Description of the task :: Copy out each line below verbatim, skipping any picture.

Available data ::
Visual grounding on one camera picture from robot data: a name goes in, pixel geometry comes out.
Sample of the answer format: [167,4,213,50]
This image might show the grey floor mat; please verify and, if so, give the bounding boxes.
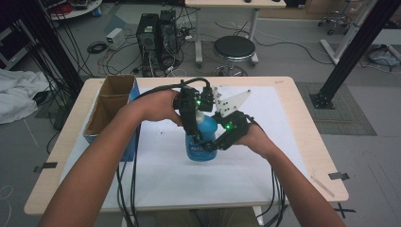
[295,81,378,137]

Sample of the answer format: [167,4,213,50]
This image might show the pale blue bag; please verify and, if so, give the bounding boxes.
[368,46,401,68]

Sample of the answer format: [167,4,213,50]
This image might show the person's left hand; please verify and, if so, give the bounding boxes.
[133,89,184,128]

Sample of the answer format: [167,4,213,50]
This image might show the round white table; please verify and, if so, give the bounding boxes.
[46,0,104,22]

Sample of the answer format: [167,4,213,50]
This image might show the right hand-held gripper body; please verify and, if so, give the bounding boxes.
[212,89,253,149]

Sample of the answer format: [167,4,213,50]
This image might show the white table mat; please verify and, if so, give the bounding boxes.
[60,85,312,212]

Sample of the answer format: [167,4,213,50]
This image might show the white desk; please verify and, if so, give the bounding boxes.
[183,0,288,68]

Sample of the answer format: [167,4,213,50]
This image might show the white crumpled cloth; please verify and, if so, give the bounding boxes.
[0,68,50,125]

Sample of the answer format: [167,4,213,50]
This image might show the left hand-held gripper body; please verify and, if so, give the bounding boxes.
[173,85,221,116]

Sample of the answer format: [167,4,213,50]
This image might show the black tape cross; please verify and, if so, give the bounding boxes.
[334,202,357,219]

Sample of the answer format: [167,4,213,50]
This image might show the office chair base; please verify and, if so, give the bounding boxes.
[317,10,353,36]

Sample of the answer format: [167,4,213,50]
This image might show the black round stool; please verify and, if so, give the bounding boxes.
[213,35,257,77]

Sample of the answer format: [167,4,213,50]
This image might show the black computer tower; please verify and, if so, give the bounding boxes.
[135,12,160,78]
[158,9,180,65]

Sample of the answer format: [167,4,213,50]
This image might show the blue cardboard box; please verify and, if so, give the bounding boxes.
[82,74,142,163]

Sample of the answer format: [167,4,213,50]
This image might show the blue bottle with white cap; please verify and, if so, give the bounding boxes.
[184,110,219,163]

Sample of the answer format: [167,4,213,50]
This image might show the right gripper black cable bundle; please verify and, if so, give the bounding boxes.
[255,121,288,227]

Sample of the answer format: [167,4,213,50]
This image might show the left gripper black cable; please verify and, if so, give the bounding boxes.
[115,77,212,227]

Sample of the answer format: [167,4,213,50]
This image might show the white table leg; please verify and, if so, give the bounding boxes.
[252,206,265,227]

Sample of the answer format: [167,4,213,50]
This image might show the person's right hand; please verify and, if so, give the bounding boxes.
[235,122,279,159]

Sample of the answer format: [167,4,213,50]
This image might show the small white box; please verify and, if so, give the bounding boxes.
[105,27,127,51]

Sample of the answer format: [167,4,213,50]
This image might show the black metal post with cables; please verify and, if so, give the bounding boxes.
[12,0,85,97]

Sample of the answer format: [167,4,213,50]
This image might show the black tape strip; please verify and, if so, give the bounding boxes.
[327,171,351,181]
[33,161,59,174]

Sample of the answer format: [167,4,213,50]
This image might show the white metal stand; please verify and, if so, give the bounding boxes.
[320,0,379,66]

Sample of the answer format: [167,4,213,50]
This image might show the coiled black cable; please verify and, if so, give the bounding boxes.
[86,41,109,55]

Response for this exercise ::
Visual grounding on one camera picture from robot data: a name goes in, pixel geometry comes out.
Sample of the answer format: [167,4,213,50]
This image might show the grey floor mat; please verify and, if so, give the bounding boxes.
[295,81,378,137]

Sample of the answer format: [167,4,213,50]
This image might show the pale blue bag; please verify and, if so, give the bounding boxes.
[368,46,401,68]

Sample of the answer format: [167,4,213,50]
This image might show the person's left hand; please verify and, if so, give the bounding boxes.
[133,89,184,128]

Sample of the answer format: [167,4,213,50]
This image might show the round white table; please verify and, if so, give the bounding boxes.
[46,0,104,22]

Sample of the answer format: [167,4,213,50]
This image might show the right hand-held gripper body; please verify and, if so, give the bounding boxes.
[212,89,253,149]

Sample of the answer format: [167,4,213,50]
This image might show the white table mat; please verify and, if so, give the bounding boxes.
[60,85,312,212]

Sample of the answer format: [167,4,213,50]
This image might show the white desk; please verify and, if so, give the bounding boxes.
[183,0,288,68]

Sample of the answer format: [167,4,213,50]
This image might show the white crumpled cloth; please verify and, if so, give the bounding boxes.
[0,68,50,125]

Sample of the answer format: [167,4,213,50]
This image might show the left hand-held gripper body; please verify and, if so, give the bounding boxes.
[173,85,221,116]

Sample of the answer format: [167,4,213,50]
This image might show the black tape cross; please verify and, if so, give the bounding boxes.
[334,202,357,219]

Sample of the answer format: [167,4,213,50]
This image might show the office chair base; please verify and, if so, give the bounding boxes.
[317,10,353,36]

Sample of the answer format: [167,4,213,50]
This image might show the black round stool; please verify and, if so, give the bounding boxes.
[213,35,257,77]

Sample of the answer format: [167,4,213,50]
This image might show the black computer tower; please verify and, if so, give the bounding boxes.
[135,12,160,78]
[158,9,180,65]

Sample of the answer format: [167,4,213,50]
This image might show the blue cardboard box; please verify and, if so, give the bounding boxes.
[82,74,142,163]

Sample of the answer format: [167,4,213,50]
This image might show the blue bottle with white cap; please verify and, if so, give the bounding boxes.
[184,110,219,163]

Sample of the answer format: [167,4,213,50]
This image might show the right gripper black cable bundle; please verify and, if so, give the bounding boxes.
[255,121,288,227]

Sample of the answer format: [167,4,213,50]
This image might show the left gripper black cable; please verify and, if so, give the bounding boxes.
[115,77,212,227]

Sample of the answer format: [167,4,213,50]
This image might show the white table leg; please verify and, if so, give the bounding boxes.
[252,206,265,227]

Sample of the answer format: [167,4,213,50]
This image might show the person's right hand; please verify and, if so, give the bounding boxes.
[235,122,279,159]

Sample of the answer format: [167,4,213,50]
This image might show the small white box; please verify and, if so, give the bounding boxes.
[105,27,127,51]

Sample of the answer format: [167,4,213,50]
This image might show the black metal post with cables; please verify and, if so, give the bounding boxes.
[12,0,85,97]

Sample of the answer format: [167,4,213,50]
This image might show the black tape strip; please verify and, if so, give the bounding boxes.
[327,171,351,181]
[33,161,59,174]

Sample of the answer format: [167,4,213,50]
This image might show the white metal stand; please verify and, if so, give the bounding boxes.
[320,0,379,66]

Sample of the answer format: [167,4,213,50]
This image might show the coiled black cable; please verify and, if so, give the bounding boxes.
[86,41,109,55]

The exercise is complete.